Wright also played for the Houston Texans, Jacksonville Jaguars, Washington Redskins and Cleveland Browns.

==Early life==
Wright was born in Ruston, Louisiana and attended Ruston High School.

==College career==
Wright attended and played college football for three years at Northwestern State University after transferring from the University of Arkansas. He majored in Physical education.

==Professional career==
===Minnesota Vikings===
Wright was selected in the fourth round (120th overall) in the 1999 NFL draft by the Minnesota Vikings. In his rookie season he played in all 16 games with 11 starts and finished the campaign with 80 tackles including a career-high 11 tackles at the New York Giants on December 26. In his second season with the Vikings, he again played in all 16 games and posted 47 tackles. In 2001, his final year for Minnesota, he played in 15 games and finished the season with 45 tackles.

===Houston Texans===
Wright began the year with the Vikings, but was waived on July 31, 2002. He was signed by the Houston Texans off waivers on August 1, 2002. In his first season with the Texans he played in all 16 games and finished the year with 34 tackles and one sack. In 2003, he played in 15 games and totaled 53 tackles and a career-high three interceptions. His third season with the Texans was less productive and he finished with only eight tackles.

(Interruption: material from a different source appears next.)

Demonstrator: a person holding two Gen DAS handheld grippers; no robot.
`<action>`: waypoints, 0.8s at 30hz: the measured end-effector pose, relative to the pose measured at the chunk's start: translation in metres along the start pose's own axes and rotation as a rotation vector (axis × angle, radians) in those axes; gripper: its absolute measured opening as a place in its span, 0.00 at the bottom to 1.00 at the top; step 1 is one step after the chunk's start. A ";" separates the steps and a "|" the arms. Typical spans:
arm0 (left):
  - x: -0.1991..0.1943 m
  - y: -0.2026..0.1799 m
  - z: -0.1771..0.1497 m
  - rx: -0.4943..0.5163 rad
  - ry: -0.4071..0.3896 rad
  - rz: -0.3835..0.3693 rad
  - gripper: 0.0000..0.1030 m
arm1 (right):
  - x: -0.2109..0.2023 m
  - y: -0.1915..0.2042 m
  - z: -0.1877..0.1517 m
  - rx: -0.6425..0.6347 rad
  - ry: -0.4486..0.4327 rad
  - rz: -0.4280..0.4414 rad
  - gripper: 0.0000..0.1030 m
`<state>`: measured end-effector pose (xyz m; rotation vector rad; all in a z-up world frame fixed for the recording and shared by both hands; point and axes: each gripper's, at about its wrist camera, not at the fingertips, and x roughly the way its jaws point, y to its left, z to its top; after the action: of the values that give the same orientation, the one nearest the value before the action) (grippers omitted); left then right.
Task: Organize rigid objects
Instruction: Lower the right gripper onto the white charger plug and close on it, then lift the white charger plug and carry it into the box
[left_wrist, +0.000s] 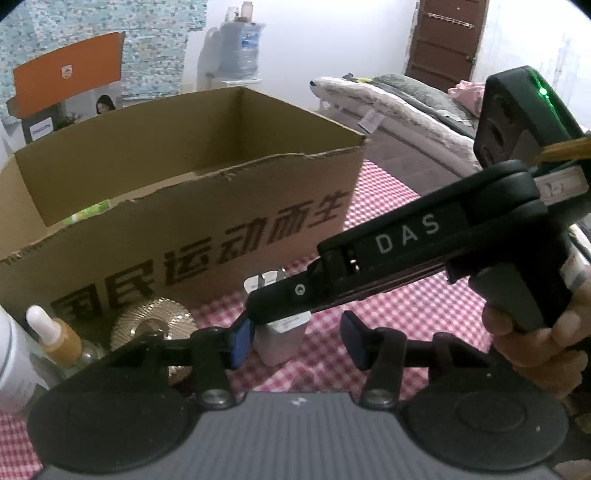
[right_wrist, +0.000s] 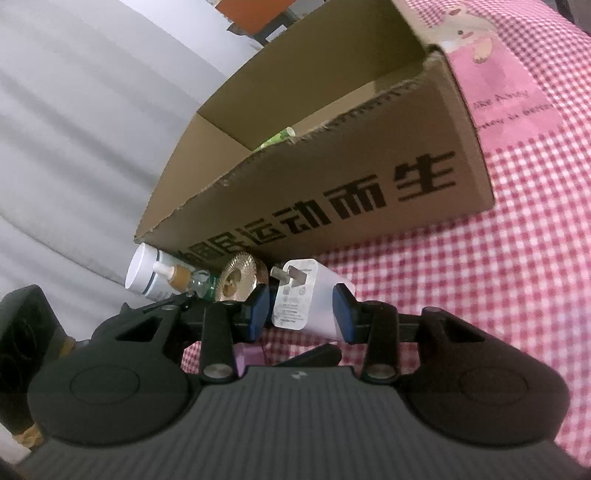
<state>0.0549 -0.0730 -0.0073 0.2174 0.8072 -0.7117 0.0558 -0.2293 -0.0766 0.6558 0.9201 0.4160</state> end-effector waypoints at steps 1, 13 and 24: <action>0.000 -0.002 -0.001 0.000 0.001 -0.006 0.51 | -0.001 0.000 -0.001 0.003 0.000 -0.003 0.36; -0.011 -0.014 -0.018 -0.008 0.005 -0.063 0.51 | -0.023 -0.005 -0.026 0.051 -0.001 -0.008 0.37; 0.005 -0.024 -0.016 0.056 0.038 0.030 0.42 | -0.018 -0.012 -0.029 0.090 0.004 -0.011 0.41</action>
<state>0.0320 -0.0860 -0.0197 0.2936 0.8193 -0.7040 0.0226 -0.2384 -0.0865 0.7316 0.9505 0.3676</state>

===Jacksonville Jaguars===
Wright was signed by the Jacksonville Jaguars as an unrestricted free agent on March 31, 2005. He started in all 16 games and finished the season with 78 tackles and two interceptions.

===Washington Redskins===
Wright was signed by the Washington Redskins as an unrestricted free agent on April 3, 2006. He played in 16 games including nine starts, recording 43 tackles and one interception.

===Cleveland Browns===
The Cleveland Browns signed Wright as an unrestricted free agent on March 4, 2007, to a three-year deal. He was released on May 15, 2008.

==2008 Arrests==
On April 3, 2008, Kenny was arrested after a foot chase in Pearland, Texas. 1.875 ounces of marijuana was found in his car. It was later revealed that Wright was also arrested on March 1, 2008, for marijuana possession following a traffic stop. Additionally, Wright was suspended for one year by the NCAA while at Northwestern State for testing positive for marijuana during a random drug test. Subsequently, he declared for the 1999 NFL draft with one year of college eligibility remaining.